Jakarta – Komisi Pemberantasan Korupsi (KPK) resmi menahan tersangka mantan Direktur Utama PT Pelindo II Richard Joost Lino atau RJ Lino setelah ditetapkan sebagai tersangka kasus dugaan korupsi pengadaan “Quay Container Crane” (QCC) di PT Pelindo II pada Desember 2015.
KPK mengakui proses penyidikan kasus ini cukup lama. Butuh waktu 5 tahun lebih karena terkendala soal perhitungan kerugian keuangan negara.
“Untuk kepentingan penyidikan, KPK menahan tersangka selama 20 hari terhitung sejak tanggal 26 Maret 2021 sampai dengan 13 April 2021 di Rutan Rumah Tahanan Negara Klas I Cabang Komisi Pemberantasan Korupsi,” kata Wakil Ketua KPK Alexander Marwata, di Gedung Merah Putih, di Jakarta, pada Jumat (26/3/2021).
ia menjelaskan, Badan Pemeriksa Keuangan (BPK) menuntut tetap ada dokumen atau data yang dibutuhkan dalam penghitungan kerugian negara.
“Di sisi lain, penyidik kesulitan mendapatkan harga QCC atau setidaknya harga pembanding, misalnya HDHM menjual ke negara lain itu bisa dibandingkan sehingga itu bisa menjadi dasar perhitungan negara,” ujarnya.
KPK, tetap minta BPK menghitung kerugian negara dan hasilnya disampaikan bahwa BPK mendapatkan penghitungan kerugian negara dalam hal pemeliharaan QCC.
“Sedangkan alatnya sendiri penghitungan kerugian negara, BPK tidak bisa melakukan penghitungan karena ketiadaan dokumen atau data pembanding,” ungkap dia.
Ia pun menyatakan KPK menggunakan ahli dari ITB untuk menghitung Harga Pokok Produksi (HPP) dari QCC tersebut di kasus yang menyeret RJ Lino.
“Memang dalam menghitung kerugian dalam akuntansi itu ada yang disebut “histories cost”. Itu biasanya didukung dengan data dan dokumen berapa biaya yang dikeluarkan untuk membelikan alat tersebut, termasuk harga pembanding.

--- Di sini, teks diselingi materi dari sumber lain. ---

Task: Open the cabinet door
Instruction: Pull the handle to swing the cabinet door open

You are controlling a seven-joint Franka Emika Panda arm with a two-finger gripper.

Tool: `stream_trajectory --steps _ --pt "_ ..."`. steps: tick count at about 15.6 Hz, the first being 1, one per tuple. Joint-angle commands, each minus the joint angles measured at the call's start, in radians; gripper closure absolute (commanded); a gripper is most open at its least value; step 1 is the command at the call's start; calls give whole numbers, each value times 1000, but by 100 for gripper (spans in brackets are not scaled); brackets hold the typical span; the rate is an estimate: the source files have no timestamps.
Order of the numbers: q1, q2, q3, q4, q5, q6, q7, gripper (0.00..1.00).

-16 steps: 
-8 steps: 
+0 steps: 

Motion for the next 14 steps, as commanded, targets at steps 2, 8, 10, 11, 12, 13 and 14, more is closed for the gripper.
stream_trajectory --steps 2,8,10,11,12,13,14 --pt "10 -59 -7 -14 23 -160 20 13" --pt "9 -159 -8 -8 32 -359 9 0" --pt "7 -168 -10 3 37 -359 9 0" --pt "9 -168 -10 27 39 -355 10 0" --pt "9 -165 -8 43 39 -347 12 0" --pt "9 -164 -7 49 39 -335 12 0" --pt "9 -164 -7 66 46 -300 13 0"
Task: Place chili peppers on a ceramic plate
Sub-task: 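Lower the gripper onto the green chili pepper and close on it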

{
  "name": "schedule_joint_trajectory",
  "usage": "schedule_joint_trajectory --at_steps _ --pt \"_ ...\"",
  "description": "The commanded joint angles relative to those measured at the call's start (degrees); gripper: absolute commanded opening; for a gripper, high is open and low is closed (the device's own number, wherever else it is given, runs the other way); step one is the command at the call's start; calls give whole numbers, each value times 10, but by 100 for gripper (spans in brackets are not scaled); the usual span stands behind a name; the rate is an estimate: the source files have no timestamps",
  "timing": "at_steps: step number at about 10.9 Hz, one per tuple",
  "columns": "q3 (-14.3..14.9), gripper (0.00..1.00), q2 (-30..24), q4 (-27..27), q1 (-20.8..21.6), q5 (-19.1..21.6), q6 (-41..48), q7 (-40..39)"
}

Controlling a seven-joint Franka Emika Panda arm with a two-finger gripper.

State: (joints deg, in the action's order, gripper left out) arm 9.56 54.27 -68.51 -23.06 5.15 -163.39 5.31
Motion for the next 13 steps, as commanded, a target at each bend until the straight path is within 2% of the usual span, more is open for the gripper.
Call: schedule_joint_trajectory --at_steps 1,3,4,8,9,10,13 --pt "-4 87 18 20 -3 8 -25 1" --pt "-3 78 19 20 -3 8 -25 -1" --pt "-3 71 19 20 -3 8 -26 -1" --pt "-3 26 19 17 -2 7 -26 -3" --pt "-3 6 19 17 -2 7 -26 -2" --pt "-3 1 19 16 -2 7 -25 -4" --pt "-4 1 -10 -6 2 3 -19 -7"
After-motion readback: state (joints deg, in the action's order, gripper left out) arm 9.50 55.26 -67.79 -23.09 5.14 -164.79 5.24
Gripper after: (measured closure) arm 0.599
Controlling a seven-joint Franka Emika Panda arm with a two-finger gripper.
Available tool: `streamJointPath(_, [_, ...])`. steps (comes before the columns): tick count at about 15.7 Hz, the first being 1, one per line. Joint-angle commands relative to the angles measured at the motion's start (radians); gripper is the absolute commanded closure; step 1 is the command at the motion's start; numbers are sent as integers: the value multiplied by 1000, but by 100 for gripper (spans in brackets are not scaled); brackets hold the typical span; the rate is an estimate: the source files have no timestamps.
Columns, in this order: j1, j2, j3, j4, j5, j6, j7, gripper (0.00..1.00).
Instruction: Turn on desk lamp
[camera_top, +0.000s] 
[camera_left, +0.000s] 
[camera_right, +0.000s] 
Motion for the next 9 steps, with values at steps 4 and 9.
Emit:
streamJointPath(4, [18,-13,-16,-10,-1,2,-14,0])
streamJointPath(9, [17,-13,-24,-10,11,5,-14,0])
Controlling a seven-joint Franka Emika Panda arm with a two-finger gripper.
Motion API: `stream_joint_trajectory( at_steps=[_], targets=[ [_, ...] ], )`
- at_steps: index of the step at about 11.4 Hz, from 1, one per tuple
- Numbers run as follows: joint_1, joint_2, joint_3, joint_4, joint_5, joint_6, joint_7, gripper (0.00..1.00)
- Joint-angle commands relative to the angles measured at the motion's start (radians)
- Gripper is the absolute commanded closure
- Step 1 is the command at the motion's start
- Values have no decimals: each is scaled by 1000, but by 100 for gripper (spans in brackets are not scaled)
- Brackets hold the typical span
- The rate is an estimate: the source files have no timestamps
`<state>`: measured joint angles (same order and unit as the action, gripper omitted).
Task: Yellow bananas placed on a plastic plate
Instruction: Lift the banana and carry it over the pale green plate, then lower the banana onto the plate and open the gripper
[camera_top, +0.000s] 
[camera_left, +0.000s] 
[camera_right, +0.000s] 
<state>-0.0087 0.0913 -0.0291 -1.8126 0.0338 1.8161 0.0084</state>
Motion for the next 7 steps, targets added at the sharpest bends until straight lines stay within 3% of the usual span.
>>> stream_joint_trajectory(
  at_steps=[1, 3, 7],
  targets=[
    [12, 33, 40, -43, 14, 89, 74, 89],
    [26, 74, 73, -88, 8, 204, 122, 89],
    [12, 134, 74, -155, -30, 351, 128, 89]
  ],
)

Ada juga metode lain, yaitu menghitung “replacement cost”. Kira-kira berapa biaya yang dikeluarkan kalau alat itu diproduksi sendiri, kami menggunakan metode itu dengan meminta bantuan dari ahli ITB untuk merekonstruksi alat QCC itu seandainya dibuat, harga pokoknya berapa,” tuturnya.
RJ Lino beberapa kali dipanggil KPK, baik sebagai saksi maupun tersangka. Sebelum pemanggilannya pada Jumat (26/3) ini, RJ Lino terakhir kali diperiksa penyidik pada 23 Januari 2020. Ketika itu, ia diperiksa sekitar 12 jam.
RJ Lino diduga menyalahgunakan wewenangnya saat menjadi Dirut Pelindo II untuk memperkaya diri sendiri, orang lain, dan/atau korporasi dengan memerintahkan penunjukan langsung perusahaan asal Tiongkok, Wuxi Huangdong Heavy Machinery sebagai pelaksana proyek pengadaan QCC.
Proyek pengadaan itu bernilai sekitar Rp 100 miliar untuk pengadaan QCC di tiga lokasi, yakni Palembang, Pontianak, dan Lampung.
Atas perbuatannya, RJ Lino disangka melanggar Pasal 2 ayat (1) dan atau Pasal 3 Undang-Undang Nomor 31 tahun 1999 sebagaimana diubah dengan Undang-Undang Nomor 20 tahun 2001 tentang Pemberantasan Tindak Pidana korupsi juncto Pasal 55 ayat 1 ke-1 KUHP.